Where I went wrong was in thinking that the project was more important than his box-office record. To me, he was just an element. What I didn't realise was that he is a legend, not an element.

What I wanted at that time was complete and total commitment from everybody around me. It didn't occur to me that it was a great risk for him to put himself in the hands of a young director. I should have been patient and realised what the dangers were for him.

If my attitude had been different it could have changed the whole direction of my film career and made people conscious of the destruction of the rainforest eight years earlier - so it was a very costly mistake.

I had gambled everything on this film. I even turned down Flashdance and Top Gun. As a result, two and a half years of my life were wasted - and, in a sense, I'm still recovering.

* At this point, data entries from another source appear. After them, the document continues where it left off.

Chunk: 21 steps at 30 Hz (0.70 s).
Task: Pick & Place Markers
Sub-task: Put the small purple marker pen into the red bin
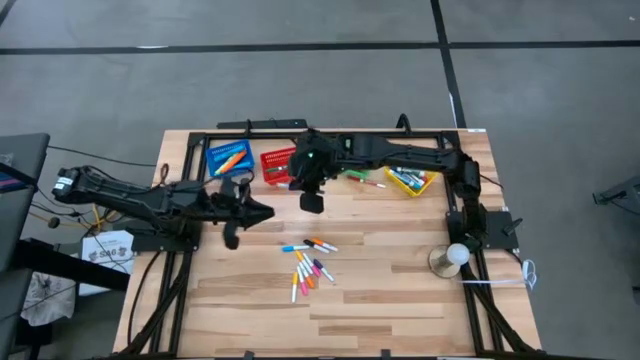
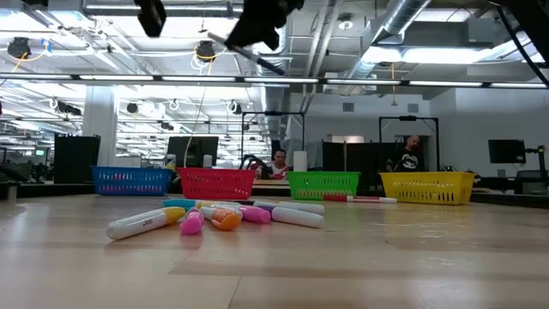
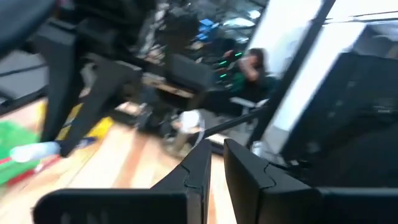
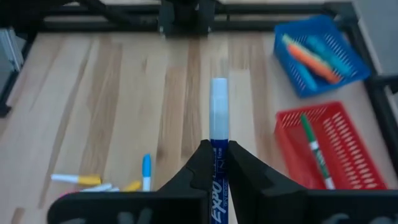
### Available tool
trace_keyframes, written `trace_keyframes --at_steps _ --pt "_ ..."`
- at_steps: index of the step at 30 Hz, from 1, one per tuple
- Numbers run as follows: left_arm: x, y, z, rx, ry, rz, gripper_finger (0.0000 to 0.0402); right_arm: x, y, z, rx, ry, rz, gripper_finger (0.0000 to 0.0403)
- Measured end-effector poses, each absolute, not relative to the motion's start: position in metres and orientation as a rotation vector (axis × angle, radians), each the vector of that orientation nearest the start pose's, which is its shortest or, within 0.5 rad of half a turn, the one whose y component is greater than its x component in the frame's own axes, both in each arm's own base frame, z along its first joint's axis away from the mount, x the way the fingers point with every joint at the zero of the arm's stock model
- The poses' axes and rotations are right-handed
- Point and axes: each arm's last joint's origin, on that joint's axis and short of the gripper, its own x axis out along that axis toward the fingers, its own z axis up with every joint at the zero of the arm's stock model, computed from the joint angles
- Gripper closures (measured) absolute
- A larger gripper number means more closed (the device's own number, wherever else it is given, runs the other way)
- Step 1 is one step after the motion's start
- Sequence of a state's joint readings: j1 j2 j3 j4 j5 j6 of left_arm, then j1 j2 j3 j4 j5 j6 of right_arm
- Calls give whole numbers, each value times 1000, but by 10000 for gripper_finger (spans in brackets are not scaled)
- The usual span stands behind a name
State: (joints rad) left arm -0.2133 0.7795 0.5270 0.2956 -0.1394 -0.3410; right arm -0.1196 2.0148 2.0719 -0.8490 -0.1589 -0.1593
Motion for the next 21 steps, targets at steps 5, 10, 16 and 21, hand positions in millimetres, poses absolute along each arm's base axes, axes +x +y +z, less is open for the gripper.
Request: trace_keyframes --at_steps 5,10,16,21 --pt "158 -42 304 -233 -111 -238 358 437 -48 368 -58 724 98 388" --pt "150 -51 304 -51 -114 -309 358 436 -48 379 -62 691 94 386" --pt "155 -49 296 -15 -42 -167 353 436 -43 386 -69 668 103 385" --pt "161 -45 291 -4 -3 -86 322 435 -38 390 -74 655 112 387"
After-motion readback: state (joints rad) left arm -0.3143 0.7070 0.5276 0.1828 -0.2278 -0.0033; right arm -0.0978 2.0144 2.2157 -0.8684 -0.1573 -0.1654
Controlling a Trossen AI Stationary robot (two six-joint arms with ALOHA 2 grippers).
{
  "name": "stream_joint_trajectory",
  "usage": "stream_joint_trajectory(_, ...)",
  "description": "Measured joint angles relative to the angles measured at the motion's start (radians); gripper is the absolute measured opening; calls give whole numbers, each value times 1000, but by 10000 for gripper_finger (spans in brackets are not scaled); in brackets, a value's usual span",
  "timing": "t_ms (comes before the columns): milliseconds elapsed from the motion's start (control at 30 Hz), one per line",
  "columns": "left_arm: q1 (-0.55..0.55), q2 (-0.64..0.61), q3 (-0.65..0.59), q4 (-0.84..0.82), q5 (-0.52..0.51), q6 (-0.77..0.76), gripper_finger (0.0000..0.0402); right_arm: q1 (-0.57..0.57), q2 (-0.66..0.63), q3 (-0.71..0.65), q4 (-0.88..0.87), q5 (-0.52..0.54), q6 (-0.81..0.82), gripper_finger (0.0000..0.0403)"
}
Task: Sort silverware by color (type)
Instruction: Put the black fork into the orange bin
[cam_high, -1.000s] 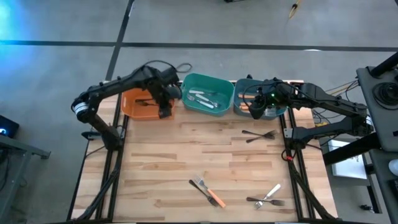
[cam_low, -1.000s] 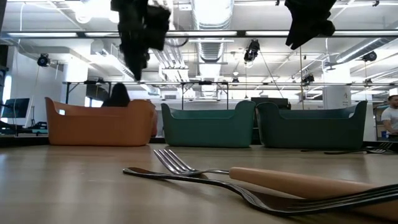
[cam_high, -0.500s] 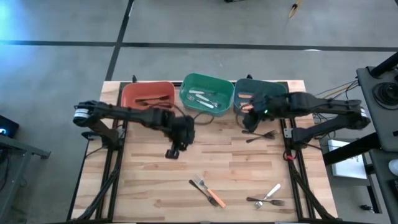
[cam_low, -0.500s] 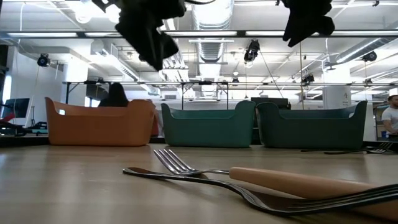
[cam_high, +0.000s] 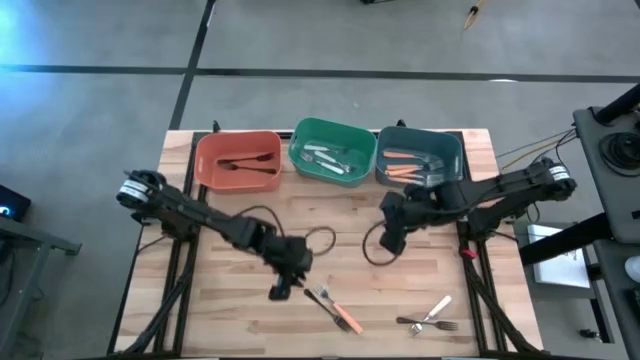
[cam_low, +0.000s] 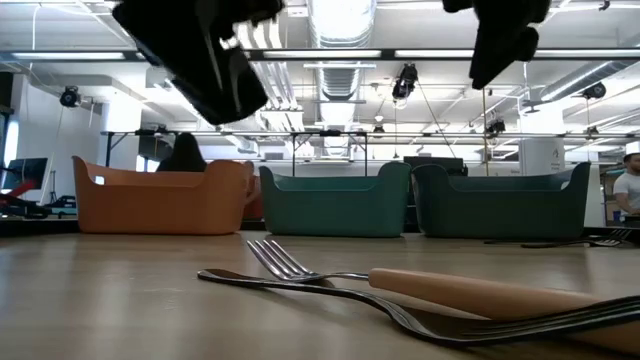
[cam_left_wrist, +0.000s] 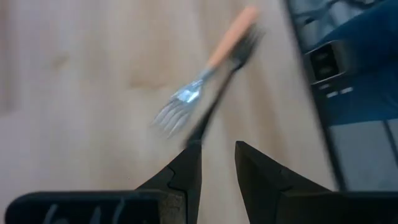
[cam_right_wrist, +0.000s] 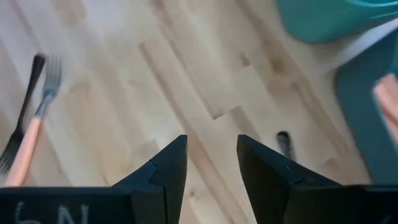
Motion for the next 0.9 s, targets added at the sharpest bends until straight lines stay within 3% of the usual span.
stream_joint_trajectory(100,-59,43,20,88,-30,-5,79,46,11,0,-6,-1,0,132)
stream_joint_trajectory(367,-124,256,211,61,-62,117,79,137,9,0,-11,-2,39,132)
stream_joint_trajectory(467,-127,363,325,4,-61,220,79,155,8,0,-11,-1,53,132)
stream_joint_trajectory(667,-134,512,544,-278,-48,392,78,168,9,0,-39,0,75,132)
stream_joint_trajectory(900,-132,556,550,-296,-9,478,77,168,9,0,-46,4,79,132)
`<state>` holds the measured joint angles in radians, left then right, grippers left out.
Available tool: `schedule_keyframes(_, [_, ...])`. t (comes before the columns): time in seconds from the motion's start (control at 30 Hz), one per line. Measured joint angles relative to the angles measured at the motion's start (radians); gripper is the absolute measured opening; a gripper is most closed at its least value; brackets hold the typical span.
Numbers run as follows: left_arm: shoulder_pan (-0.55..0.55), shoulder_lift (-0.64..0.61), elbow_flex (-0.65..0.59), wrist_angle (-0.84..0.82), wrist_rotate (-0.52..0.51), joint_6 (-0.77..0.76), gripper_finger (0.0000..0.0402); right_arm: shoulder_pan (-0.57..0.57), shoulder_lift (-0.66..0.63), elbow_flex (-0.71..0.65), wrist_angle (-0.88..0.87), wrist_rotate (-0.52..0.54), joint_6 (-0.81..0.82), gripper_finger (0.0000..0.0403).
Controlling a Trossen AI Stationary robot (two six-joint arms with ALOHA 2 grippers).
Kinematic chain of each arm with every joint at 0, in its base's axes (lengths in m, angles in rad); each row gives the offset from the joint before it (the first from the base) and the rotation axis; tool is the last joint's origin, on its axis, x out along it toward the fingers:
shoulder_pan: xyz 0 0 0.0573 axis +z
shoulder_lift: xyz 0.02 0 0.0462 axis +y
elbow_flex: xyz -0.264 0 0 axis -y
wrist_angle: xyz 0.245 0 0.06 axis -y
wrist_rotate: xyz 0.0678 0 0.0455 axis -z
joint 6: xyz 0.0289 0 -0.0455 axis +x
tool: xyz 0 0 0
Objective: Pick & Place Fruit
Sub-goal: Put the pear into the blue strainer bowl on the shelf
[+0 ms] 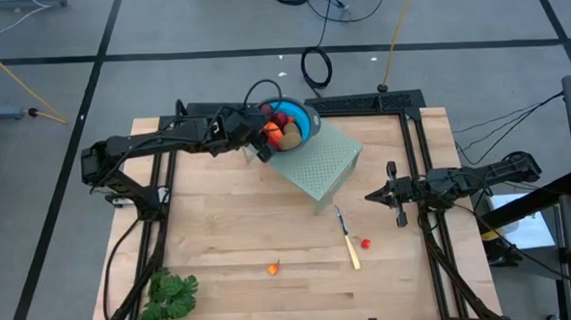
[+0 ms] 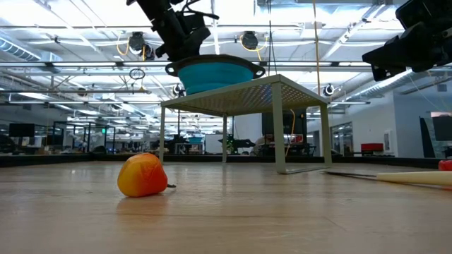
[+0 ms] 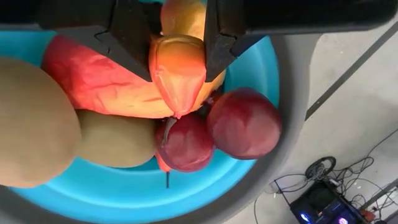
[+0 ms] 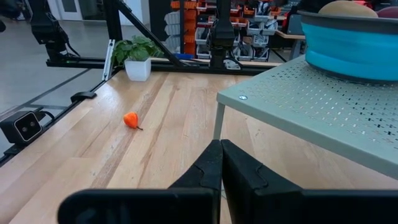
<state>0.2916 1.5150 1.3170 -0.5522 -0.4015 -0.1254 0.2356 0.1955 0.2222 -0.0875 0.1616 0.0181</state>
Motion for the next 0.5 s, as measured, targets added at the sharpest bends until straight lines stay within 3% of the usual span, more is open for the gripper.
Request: schedule_keyframes(0.5, [0.001,-0.011,0.018,0.030,-0.047,0.007,0.0234,0.000,0.000,0.000,0.000,0.000,0.000,0.0000])
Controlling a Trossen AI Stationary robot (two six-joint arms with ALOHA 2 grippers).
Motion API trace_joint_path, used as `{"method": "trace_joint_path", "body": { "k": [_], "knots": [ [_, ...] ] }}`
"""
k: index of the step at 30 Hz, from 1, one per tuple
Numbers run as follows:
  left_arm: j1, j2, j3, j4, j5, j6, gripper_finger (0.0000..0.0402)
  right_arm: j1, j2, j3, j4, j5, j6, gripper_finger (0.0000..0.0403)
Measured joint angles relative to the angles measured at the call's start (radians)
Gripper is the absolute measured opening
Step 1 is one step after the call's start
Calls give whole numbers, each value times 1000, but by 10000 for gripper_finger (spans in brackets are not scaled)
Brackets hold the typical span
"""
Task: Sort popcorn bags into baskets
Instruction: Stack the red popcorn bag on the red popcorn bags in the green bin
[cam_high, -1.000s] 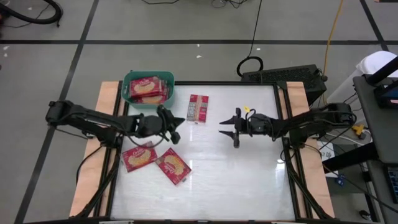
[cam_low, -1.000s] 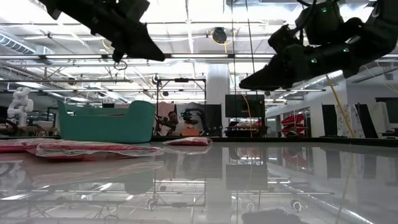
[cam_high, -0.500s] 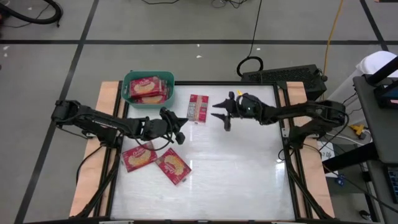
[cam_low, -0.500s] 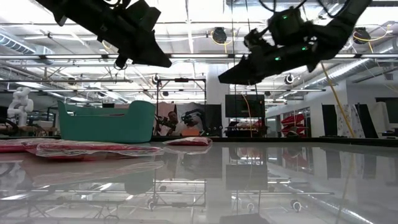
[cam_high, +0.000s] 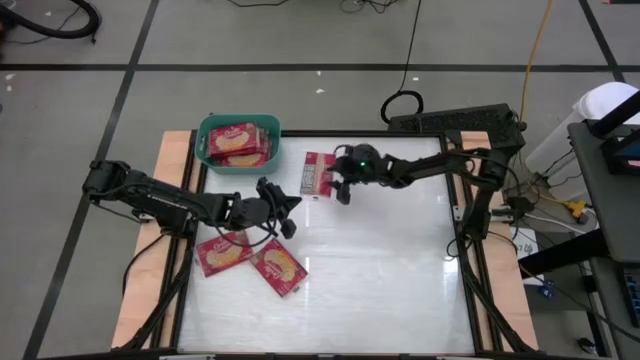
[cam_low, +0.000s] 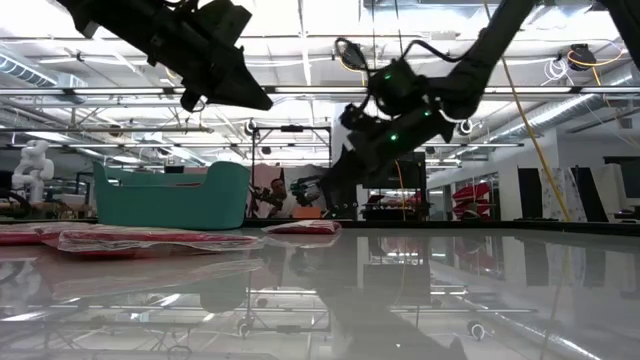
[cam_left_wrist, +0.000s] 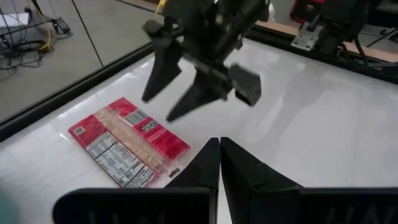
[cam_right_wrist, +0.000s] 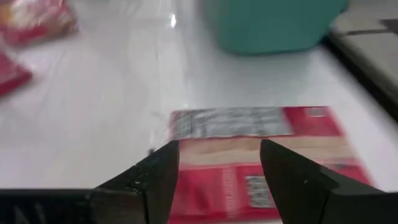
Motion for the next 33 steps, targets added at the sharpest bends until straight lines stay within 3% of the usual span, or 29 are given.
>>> {"method": "trace_joint_path", "body": {
  "k": [8,13,23,28,33],
  "knots": [
    [-27,0,0,-47,0,0,19,106,20,28,-89,5,-116,220],
    [-33,0,0,-45,0,3,19,112,48,29,-80,80,-131,220],
    [-47,0,0,-51,1,10,19,113,149,28,5,113,-130,215],
    [-54,0,0,-61,1,10,19,113,162,30,-11,158,-105,172],
    [-69,0,0,-62,1,-3,19,124,162,30,-41,165,-66,83]
  ]
}}
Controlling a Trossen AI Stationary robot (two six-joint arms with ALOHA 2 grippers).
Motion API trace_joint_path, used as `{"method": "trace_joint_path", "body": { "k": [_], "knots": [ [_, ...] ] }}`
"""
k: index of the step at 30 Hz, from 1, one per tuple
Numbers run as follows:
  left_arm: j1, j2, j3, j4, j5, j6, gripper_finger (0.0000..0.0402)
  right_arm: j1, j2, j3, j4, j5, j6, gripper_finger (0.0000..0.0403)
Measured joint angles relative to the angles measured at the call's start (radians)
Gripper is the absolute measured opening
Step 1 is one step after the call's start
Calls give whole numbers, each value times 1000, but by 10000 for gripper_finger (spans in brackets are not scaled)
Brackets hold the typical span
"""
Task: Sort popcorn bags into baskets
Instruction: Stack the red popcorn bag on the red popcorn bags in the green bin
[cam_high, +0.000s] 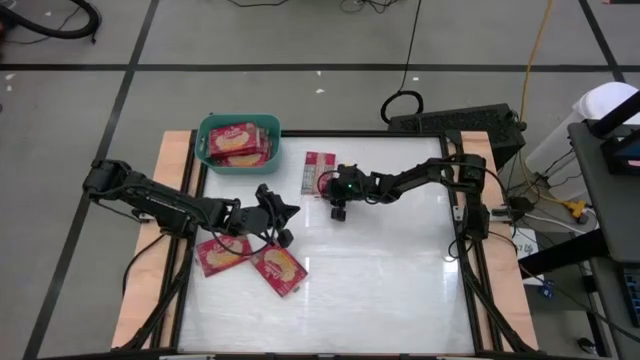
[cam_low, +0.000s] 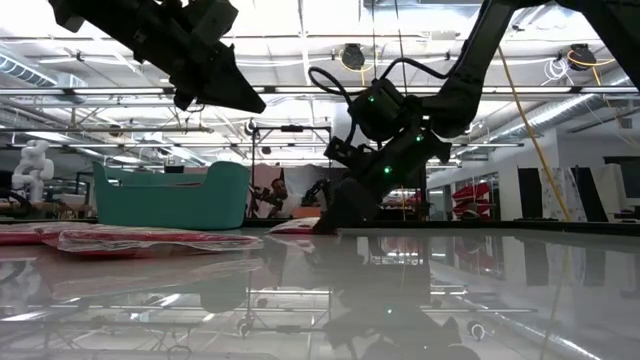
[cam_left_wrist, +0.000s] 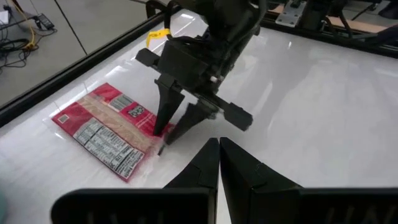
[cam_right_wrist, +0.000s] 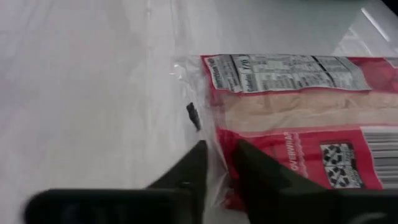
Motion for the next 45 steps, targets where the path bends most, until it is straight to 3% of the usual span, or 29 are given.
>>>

Whatever company you run, sometimes you have to be prepared to sacrifice idealism for pragmatism in terms of saying, 'OK, this might not be exactly what we wanted, but we're going to make a fantastic return.'

I started out being far too idealistic; it had to be my way or no way. As I matured - bearing in mind that the cost of making a film is dollars 20m to dollars 30m a shot - I considered the notion of compromise. I soon found that abhorrent, but what I discovered was that there is a third way - do what you want while giving those you are dealing with what they want out of it.

About three years ago, Robert got on to 20th Century Fox and said: 'Whatever happened to that rainforest script? I always loved it. I couldn't work with Roddam, though. He's too tough.'

The funny thing is, I never thought of myself as tough. I just thought I was right.